**Exercise details**
Everything from the line containing "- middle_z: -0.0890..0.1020" through the last line of the data below should be set down exactly, and nothing else.

**Dataset extract**
▶

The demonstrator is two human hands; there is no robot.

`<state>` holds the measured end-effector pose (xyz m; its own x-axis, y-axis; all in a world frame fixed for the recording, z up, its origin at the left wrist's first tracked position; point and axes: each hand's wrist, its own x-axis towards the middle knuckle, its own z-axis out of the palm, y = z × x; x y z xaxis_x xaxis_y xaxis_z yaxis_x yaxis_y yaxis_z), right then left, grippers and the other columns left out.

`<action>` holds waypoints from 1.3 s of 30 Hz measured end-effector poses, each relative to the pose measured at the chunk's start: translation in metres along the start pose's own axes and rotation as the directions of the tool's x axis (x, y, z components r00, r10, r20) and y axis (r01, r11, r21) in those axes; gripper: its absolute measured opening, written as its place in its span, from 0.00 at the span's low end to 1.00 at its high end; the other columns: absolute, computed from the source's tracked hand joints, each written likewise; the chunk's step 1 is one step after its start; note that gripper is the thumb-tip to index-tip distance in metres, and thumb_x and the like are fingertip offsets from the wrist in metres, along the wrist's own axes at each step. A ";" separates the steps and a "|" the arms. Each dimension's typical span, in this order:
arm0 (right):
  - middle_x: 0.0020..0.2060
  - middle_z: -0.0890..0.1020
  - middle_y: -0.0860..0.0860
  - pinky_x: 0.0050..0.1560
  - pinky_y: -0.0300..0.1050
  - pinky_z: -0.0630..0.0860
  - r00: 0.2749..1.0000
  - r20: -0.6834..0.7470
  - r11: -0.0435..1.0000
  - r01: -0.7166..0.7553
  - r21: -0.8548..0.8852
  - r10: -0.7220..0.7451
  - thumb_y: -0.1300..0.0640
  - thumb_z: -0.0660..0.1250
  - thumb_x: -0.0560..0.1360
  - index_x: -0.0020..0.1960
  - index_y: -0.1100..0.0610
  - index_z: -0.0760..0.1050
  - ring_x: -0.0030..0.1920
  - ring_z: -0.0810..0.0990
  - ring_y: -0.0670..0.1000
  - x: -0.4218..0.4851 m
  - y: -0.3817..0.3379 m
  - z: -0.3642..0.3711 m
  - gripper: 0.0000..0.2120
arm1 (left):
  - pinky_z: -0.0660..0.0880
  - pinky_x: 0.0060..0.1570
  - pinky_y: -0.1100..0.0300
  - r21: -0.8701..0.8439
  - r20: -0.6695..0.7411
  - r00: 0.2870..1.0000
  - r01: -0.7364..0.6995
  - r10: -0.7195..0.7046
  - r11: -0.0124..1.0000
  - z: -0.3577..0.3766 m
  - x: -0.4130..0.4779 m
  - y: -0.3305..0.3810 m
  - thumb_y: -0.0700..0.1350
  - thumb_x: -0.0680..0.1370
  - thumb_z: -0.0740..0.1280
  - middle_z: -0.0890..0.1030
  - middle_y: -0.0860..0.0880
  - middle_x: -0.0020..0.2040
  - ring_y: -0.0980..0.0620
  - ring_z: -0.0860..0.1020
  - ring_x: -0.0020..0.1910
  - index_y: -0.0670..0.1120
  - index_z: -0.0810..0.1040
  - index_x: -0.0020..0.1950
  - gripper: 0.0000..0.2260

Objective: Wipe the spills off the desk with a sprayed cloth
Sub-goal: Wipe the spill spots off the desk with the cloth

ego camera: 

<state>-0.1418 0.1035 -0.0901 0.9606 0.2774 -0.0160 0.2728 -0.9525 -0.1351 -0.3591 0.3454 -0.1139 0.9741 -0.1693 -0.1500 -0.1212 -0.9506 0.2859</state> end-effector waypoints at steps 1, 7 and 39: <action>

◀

**Result**
  - middle_z: -0.0890..0.1020
  - middle_y: -0.0860..0.0860
  - pinky_x: 0.0050..0.1560
  - pinky_y: -0.0300..0.1050
  - pinky_z: -0.0630..0.0860
  - r00: 0.2749..1.0000
  - r20: -0.6834..0.7470
  - r11: -0.0435..1.0000
  - r01: -0.7166..0.7553
  - r21: -0.8548..0.8852
  - r10: -0.7220..0.7451
  - thumb_y: -0.1300..0.0640
  - thumb_z: -0.0660..0.1250
  - thumb_x: -0.0560..0.1360
  - index_x: -0.0020..0.1960
  - index_y: -0.1100..0.0610
  - index_z: -0.0760..0.1050
  - ring_x: -0.0030..0.1920
  - ring_z: -0.0810..0.0990
  - ring_y: -0.0670..0.1000
  - x: -0.4218..0.4851 m
  - y: -0.3817..0.3379 m
  - z: -0.3642..0.3711 m
  - gripper: 0.0000..0.2120
arm1 (left):
  - pinky_z: -0.0660..0.0880
  - pinky_x: 0.0060..0.1570
  - pinky_y: -0.1100..0.0300
  - r21: -0.8701..0.8439
  - r20: -0.6695..0.7411
  - r00: 0.2870..1.0000
  - r01: -0.7364..0.6995
  - r10: -0.7195..0.7046
  - r11: -0.0124..1.0000
  - z: -0.3577..0.3766 m
  - x: -0.4130..0.4779 m
  - y: -0.3305..0.3810 m
  - thumb_y: -0.0700..0.1350
  - thumb_x: -0.0680..0.1370
  - thumb_z: -0.0740..0.1280
  - middle_z: -0.0890..0.1030
  - middle_y: -0.0860..0.0880
  - middle_x: -0.0020..0.2040
  - ring_y: -0.0980..0.0620
  - ring_z: -0.0860..0.1020
  - ring_x: -0.0020..0.1910
  - index_y: -0.0670..0.1120
  - index_z: -0.0810..0.1040
  - index_x: -0.0020..0.1950
  - gripper: 0.0000..0.2260

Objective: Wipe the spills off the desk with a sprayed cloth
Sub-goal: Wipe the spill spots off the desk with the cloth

ego camera: 

<state>-0.1418 0.1035 -0.0901 0.9606 0.2774 -0.0160 0.2728 -0.9525 -0.1351 -0.3591 0.3454 -0.1139 0.9741 -0.1693 -0.1500 -0.1212 -0.9506 0.2859</state> end-effector waypoints at steps 1, 7 and 39: <action>

Nothing else remains for the exercise.